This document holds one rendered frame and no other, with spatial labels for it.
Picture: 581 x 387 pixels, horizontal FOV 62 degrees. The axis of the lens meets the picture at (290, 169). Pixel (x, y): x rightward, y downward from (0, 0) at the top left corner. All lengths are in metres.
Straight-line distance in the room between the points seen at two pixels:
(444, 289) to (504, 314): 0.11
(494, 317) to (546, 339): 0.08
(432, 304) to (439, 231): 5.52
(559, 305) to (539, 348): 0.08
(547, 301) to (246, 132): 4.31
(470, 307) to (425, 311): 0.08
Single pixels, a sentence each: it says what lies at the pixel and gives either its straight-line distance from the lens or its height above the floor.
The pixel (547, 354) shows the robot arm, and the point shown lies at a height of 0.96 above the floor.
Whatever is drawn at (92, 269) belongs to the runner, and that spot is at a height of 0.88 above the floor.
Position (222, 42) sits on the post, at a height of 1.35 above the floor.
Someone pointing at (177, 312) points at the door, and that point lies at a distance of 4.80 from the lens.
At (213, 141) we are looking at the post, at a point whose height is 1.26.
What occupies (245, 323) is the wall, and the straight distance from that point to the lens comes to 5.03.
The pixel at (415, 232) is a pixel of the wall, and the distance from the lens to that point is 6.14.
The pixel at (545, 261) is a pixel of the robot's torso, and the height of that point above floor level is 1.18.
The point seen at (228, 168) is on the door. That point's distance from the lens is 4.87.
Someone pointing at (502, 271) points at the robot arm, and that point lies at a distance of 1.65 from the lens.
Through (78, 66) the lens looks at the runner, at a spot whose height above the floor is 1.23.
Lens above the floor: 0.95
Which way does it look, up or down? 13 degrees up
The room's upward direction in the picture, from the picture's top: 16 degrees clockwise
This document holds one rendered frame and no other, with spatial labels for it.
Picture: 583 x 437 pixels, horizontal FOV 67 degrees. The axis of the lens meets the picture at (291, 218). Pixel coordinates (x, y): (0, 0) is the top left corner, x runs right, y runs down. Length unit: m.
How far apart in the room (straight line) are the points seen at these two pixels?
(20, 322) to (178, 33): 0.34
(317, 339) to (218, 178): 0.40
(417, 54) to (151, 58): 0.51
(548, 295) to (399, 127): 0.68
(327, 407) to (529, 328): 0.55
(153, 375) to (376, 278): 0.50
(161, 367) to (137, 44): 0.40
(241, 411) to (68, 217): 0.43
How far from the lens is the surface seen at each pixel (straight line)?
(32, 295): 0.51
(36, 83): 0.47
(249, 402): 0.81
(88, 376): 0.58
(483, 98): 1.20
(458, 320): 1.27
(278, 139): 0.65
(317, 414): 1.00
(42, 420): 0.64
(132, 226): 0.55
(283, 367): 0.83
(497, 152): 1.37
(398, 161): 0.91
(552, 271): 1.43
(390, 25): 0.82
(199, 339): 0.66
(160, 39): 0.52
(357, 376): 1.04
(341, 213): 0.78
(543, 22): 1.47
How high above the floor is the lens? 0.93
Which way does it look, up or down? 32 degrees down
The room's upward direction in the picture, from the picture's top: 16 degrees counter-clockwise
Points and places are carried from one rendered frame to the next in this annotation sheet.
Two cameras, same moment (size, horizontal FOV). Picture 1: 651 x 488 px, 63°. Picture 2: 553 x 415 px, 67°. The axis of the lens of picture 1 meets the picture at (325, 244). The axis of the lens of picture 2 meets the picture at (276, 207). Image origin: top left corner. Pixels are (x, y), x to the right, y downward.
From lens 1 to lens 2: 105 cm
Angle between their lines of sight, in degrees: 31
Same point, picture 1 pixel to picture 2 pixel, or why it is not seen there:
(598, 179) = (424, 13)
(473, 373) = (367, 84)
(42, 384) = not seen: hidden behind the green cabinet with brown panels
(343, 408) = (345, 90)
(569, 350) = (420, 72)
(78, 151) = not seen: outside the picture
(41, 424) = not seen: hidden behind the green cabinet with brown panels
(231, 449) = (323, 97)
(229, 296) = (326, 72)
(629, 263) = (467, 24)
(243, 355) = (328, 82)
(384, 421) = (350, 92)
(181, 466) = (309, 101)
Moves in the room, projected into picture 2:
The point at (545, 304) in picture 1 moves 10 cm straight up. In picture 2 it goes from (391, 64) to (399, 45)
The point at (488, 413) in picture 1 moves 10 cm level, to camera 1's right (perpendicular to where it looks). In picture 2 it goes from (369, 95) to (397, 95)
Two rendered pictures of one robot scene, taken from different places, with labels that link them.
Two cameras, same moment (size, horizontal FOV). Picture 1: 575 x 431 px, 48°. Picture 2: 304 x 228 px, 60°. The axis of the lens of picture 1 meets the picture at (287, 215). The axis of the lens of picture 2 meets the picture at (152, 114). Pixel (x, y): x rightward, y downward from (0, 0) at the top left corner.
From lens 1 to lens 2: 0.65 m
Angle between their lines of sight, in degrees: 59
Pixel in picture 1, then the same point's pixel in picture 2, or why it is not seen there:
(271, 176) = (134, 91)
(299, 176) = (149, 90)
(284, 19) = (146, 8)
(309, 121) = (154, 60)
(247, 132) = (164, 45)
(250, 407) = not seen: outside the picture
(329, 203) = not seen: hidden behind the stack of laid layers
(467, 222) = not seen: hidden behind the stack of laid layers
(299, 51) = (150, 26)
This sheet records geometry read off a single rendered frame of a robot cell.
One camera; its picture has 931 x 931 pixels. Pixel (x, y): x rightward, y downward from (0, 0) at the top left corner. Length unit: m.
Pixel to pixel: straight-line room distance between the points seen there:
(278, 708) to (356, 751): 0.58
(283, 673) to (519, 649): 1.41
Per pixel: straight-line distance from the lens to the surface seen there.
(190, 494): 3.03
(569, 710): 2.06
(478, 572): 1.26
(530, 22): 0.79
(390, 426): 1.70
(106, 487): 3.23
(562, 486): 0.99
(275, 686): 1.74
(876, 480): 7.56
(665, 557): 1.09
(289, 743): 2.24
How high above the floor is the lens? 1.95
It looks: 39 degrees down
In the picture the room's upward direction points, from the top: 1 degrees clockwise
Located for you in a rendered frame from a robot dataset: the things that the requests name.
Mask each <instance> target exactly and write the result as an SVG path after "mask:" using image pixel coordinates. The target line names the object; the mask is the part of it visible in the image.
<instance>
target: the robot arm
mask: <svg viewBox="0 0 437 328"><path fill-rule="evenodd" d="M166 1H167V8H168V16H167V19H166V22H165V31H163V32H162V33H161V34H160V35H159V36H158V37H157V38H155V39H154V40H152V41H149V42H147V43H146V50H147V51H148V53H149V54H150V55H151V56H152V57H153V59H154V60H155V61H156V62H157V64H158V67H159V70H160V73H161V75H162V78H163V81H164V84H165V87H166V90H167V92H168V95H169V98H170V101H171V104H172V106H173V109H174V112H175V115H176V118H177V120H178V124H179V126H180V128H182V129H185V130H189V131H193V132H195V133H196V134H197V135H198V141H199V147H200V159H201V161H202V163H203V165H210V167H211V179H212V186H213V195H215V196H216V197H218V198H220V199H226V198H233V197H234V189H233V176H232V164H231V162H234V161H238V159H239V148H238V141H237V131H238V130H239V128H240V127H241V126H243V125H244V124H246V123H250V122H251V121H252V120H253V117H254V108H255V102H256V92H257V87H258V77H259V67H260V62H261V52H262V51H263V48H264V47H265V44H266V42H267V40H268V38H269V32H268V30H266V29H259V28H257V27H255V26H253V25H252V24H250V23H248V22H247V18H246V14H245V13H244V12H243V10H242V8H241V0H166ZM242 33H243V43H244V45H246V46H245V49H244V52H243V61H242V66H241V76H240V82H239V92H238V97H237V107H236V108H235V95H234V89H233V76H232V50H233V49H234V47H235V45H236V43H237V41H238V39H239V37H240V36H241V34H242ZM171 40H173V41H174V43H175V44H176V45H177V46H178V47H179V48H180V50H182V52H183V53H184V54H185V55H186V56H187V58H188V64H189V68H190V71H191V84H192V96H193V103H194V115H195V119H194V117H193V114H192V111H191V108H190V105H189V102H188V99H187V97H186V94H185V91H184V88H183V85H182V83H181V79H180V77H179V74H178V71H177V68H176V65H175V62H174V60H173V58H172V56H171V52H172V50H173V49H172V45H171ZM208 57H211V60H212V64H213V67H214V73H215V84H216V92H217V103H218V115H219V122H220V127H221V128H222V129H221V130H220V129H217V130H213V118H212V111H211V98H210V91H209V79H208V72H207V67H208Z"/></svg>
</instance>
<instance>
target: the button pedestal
────────────────────
- _The problem_
Write out exactly the lines above between the line with "Pixel to pixel: straight-line" and the line with "(569, 710): 2.06", inclusive, and nothing beyond them.

- _Response_
Pixel to pixel: straight-line room distance between the points seen there:
(278, 708) to (356, 751): 0.58
(283, 673) to (519, 649): 1.41
Per pixel: straight-line distance from the lens to the surface seen there.
(190, 494): 3.03
(569, 710): 2.06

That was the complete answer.